* [Work instruction]: After reading the data below, copy out every line that contains the word "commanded".

========

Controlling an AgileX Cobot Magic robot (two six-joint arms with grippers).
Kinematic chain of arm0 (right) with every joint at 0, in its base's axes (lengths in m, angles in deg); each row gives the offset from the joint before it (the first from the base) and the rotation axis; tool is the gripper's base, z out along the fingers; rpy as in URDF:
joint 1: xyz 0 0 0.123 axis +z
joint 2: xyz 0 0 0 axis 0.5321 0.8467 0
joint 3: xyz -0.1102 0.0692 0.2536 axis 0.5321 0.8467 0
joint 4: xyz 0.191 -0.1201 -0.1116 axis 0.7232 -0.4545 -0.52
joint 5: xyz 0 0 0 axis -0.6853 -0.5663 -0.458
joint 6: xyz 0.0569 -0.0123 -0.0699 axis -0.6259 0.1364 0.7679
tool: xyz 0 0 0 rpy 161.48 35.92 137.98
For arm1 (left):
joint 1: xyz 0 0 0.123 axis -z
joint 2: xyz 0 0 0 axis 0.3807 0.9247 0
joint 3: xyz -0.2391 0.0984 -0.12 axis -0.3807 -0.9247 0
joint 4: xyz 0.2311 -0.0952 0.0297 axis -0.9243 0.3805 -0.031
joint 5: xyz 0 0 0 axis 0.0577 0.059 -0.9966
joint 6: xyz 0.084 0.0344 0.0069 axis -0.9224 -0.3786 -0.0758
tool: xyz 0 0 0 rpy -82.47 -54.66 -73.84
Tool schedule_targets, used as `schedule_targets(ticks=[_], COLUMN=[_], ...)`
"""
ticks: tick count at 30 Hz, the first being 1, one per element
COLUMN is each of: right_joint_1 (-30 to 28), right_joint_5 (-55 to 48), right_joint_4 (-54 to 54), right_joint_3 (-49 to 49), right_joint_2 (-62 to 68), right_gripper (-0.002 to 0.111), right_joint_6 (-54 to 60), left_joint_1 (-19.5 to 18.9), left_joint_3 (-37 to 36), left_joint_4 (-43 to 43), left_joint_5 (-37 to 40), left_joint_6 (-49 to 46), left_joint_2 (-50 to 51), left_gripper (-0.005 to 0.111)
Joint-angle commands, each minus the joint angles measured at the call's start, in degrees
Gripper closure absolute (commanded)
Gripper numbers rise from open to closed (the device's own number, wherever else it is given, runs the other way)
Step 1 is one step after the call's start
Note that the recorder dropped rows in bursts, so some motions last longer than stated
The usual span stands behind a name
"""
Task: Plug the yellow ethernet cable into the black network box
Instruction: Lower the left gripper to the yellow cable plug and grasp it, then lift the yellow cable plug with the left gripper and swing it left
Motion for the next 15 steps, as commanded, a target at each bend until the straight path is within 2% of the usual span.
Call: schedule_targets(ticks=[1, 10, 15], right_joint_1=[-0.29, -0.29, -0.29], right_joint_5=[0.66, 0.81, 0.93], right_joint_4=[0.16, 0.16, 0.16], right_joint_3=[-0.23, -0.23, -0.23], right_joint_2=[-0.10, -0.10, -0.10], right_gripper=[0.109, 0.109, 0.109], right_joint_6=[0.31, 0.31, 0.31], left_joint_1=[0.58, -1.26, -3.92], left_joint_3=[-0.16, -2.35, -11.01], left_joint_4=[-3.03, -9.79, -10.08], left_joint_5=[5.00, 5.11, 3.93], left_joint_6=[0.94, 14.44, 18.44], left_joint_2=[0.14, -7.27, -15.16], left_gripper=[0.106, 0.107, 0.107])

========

* [Answer to this exercise]:
Gripper closure absolute (commanded)
Motion for the next 15 steps, as commanded, a target at each bend until the straight path is within 2% of the usual span.

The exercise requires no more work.